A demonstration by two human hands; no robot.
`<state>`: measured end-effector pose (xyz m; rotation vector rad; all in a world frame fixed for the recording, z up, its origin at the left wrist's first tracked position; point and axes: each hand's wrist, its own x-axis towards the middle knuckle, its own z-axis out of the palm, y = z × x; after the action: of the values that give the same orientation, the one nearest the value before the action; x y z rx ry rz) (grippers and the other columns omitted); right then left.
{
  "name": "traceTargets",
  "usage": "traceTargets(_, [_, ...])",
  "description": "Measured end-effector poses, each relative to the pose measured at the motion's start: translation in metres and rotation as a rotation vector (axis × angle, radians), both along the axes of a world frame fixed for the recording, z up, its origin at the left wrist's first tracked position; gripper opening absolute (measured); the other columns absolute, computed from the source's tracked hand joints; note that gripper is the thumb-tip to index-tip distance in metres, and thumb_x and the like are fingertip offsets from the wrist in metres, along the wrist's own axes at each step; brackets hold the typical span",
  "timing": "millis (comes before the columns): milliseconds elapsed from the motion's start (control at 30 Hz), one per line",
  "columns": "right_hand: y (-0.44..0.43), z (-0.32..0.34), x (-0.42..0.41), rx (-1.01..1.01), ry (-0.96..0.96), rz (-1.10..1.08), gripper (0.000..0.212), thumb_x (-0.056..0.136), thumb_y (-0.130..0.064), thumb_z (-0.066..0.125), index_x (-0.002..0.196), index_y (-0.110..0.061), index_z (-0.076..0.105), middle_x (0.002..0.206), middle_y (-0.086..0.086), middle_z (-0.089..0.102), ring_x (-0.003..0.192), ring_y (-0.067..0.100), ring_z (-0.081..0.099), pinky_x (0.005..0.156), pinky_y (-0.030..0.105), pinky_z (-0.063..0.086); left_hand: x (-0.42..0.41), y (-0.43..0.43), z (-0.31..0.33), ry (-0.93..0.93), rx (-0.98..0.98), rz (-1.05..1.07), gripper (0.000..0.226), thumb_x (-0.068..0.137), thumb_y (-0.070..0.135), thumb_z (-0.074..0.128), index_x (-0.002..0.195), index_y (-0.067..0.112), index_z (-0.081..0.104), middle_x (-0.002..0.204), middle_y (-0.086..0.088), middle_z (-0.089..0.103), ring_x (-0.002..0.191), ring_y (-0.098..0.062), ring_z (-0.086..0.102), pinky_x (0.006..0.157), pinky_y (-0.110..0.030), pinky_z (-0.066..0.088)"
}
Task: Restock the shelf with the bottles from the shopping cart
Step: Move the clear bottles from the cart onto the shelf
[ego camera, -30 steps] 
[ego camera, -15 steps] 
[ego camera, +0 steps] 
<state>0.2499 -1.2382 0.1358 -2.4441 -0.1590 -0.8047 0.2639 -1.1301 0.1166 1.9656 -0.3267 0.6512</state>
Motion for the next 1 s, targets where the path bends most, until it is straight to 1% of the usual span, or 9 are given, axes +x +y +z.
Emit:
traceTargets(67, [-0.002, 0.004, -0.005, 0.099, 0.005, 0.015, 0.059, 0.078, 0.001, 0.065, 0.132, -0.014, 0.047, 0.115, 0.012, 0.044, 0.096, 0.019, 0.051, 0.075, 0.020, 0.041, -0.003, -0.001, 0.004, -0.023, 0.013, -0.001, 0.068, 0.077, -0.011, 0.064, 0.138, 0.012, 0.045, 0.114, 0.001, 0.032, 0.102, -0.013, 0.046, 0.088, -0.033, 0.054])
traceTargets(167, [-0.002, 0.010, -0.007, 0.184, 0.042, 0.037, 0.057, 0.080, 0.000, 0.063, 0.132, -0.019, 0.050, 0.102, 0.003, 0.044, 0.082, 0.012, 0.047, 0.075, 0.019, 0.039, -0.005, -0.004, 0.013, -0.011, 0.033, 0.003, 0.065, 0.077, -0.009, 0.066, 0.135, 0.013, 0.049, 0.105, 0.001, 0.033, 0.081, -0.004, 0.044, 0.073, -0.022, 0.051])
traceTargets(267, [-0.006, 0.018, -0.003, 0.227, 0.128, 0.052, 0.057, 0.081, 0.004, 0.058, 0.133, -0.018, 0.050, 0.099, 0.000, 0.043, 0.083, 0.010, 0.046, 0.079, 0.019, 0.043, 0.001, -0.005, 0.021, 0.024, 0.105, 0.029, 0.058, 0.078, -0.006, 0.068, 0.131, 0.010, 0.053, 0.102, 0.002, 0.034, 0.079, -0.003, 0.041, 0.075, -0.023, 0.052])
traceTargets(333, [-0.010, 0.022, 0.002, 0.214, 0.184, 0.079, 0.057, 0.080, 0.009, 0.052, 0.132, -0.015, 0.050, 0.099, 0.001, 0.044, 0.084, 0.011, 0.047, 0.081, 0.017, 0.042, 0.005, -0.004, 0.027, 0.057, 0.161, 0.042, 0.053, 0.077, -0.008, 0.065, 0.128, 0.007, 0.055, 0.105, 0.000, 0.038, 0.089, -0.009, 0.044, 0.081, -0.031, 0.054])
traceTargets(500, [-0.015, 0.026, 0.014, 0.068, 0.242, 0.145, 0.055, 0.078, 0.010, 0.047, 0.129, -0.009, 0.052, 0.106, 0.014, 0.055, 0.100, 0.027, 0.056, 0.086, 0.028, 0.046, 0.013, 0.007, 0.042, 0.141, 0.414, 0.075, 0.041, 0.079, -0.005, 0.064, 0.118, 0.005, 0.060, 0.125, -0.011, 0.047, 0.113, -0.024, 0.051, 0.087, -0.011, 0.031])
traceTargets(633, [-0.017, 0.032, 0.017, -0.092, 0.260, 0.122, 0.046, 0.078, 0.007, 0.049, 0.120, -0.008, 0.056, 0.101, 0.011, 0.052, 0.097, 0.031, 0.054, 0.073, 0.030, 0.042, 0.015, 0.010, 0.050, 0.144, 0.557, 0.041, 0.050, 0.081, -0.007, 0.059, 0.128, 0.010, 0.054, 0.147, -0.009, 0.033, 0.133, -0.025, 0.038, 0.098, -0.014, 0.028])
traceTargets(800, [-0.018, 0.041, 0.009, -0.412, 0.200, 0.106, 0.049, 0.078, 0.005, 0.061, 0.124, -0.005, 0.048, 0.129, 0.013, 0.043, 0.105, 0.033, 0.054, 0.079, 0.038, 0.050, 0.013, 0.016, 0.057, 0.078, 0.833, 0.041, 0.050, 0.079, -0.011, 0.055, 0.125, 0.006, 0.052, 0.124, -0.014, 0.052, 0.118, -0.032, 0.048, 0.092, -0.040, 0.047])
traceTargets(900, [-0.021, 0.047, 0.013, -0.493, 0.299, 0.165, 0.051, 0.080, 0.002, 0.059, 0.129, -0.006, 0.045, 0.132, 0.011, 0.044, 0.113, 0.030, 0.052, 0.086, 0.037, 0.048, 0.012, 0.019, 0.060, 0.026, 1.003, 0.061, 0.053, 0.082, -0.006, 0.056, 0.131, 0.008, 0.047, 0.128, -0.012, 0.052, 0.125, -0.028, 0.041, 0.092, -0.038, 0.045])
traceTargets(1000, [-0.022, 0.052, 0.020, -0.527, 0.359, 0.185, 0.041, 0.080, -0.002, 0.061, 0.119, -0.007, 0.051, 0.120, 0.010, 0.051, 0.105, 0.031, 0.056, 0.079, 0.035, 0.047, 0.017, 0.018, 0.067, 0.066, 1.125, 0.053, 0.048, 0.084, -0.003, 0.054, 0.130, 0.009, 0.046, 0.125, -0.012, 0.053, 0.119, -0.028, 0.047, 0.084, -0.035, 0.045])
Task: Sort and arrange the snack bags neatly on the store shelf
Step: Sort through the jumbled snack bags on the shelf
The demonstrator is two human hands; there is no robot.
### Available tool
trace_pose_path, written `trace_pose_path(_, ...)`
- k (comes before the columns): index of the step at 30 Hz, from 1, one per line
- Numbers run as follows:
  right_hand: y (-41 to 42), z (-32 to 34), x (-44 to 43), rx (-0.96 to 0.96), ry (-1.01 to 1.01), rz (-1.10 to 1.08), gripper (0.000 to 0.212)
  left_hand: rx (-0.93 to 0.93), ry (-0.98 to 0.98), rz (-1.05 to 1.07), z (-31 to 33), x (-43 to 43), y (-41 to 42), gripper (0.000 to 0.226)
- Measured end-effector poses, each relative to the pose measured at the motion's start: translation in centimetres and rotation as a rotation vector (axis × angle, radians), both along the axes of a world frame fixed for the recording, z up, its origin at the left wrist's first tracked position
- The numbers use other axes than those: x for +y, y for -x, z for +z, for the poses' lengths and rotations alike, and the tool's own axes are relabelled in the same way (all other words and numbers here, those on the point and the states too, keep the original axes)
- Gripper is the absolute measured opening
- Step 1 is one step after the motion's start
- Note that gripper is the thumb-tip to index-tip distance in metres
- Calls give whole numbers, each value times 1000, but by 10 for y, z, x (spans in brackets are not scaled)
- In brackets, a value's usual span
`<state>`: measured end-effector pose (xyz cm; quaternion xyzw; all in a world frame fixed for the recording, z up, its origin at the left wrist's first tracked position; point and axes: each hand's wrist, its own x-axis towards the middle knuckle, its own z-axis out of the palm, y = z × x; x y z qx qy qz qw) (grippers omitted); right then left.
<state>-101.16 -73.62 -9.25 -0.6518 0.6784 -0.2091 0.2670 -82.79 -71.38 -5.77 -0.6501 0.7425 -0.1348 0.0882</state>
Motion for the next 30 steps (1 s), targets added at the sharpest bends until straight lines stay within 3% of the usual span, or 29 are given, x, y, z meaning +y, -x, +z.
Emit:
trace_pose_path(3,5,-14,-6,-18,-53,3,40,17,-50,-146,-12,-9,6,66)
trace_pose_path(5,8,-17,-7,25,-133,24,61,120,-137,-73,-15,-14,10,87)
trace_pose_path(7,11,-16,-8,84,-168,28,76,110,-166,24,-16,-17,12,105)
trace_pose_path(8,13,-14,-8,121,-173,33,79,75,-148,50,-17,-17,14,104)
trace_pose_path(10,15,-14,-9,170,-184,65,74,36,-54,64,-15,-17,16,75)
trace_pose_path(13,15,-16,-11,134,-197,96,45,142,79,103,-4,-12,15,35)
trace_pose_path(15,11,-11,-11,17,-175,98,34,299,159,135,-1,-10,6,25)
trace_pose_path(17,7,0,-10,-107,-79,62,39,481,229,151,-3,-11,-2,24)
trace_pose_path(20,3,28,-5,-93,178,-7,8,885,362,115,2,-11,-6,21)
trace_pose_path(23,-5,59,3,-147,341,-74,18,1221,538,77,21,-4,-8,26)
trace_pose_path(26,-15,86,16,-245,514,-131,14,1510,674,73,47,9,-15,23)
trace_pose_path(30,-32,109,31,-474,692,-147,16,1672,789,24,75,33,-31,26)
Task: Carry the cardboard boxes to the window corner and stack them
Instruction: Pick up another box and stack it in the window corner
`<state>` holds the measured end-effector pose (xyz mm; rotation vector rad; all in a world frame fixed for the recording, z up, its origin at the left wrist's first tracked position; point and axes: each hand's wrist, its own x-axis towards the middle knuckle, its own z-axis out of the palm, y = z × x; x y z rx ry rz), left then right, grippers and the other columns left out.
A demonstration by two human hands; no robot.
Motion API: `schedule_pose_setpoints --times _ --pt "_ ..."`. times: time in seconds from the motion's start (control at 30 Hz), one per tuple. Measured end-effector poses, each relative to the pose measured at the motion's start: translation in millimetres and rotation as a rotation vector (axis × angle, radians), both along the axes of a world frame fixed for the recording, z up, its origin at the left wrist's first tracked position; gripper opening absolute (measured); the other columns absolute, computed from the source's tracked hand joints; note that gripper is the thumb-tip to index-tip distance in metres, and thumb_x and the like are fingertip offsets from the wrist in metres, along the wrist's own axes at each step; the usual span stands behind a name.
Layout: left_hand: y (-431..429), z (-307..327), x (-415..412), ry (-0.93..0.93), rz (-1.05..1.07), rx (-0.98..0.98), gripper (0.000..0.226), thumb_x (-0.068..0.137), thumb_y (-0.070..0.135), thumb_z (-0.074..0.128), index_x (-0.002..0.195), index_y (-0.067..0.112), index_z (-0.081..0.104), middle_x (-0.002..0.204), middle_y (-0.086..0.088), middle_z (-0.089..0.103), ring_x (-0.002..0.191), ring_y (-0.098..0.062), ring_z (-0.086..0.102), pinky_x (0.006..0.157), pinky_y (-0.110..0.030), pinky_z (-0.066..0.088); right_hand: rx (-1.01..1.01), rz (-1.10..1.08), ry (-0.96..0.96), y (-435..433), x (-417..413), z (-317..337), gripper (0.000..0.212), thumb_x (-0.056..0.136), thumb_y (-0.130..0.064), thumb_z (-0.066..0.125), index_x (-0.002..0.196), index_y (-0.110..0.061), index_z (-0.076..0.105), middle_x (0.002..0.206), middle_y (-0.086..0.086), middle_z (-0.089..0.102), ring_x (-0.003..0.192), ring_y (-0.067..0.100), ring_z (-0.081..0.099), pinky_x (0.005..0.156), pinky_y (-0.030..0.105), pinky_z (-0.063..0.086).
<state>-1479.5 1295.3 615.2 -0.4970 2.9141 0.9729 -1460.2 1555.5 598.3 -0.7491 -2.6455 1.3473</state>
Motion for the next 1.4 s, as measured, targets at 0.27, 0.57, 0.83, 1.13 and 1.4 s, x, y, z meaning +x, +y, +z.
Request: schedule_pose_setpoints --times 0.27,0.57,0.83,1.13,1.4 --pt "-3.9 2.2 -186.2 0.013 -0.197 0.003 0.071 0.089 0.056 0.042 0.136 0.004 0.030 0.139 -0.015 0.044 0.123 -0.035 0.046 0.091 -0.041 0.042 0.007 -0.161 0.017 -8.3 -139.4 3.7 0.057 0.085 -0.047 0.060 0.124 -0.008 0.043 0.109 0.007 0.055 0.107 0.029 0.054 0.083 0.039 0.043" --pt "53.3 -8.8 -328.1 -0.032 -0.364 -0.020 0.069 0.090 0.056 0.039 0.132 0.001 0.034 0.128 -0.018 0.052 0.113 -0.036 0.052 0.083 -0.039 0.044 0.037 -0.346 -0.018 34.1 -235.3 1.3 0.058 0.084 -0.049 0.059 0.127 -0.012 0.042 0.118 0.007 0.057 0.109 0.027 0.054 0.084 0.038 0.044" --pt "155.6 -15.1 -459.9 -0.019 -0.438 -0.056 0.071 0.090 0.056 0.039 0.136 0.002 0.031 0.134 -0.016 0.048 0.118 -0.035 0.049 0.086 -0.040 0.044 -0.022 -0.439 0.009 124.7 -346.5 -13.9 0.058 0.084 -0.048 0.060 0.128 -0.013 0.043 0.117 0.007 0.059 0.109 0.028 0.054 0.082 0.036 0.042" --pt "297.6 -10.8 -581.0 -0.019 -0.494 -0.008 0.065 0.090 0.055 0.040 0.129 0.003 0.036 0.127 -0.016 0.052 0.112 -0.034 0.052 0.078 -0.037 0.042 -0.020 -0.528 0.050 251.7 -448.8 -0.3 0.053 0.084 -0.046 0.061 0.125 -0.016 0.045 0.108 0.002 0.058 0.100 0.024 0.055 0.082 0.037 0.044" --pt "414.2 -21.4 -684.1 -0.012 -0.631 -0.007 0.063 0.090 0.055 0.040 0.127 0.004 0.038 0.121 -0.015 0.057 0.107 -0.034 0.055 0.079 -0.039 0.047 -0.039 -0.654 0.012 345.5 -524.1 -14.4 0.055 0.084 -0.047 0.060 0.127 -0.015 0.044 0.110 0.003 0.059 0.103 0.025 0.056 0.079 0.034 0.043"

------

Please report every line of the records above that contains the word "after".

`<state>`: measured end-effector pose (xyz m; rotation vector rad; all in a world frame fixed for the recording, z up, its origin at the left wrist's first tracked position; point and axes: each hand's wrist, its own x-axis towards the middle knuckle, its own z-axis out of the palm, y = z × x; after the action: of the values that give the same orientation, the one nearest the value before the action; x y z rx ry rz) (grippers and the other columns omitted); right then left.
- Step 1 is one step after the motion's start

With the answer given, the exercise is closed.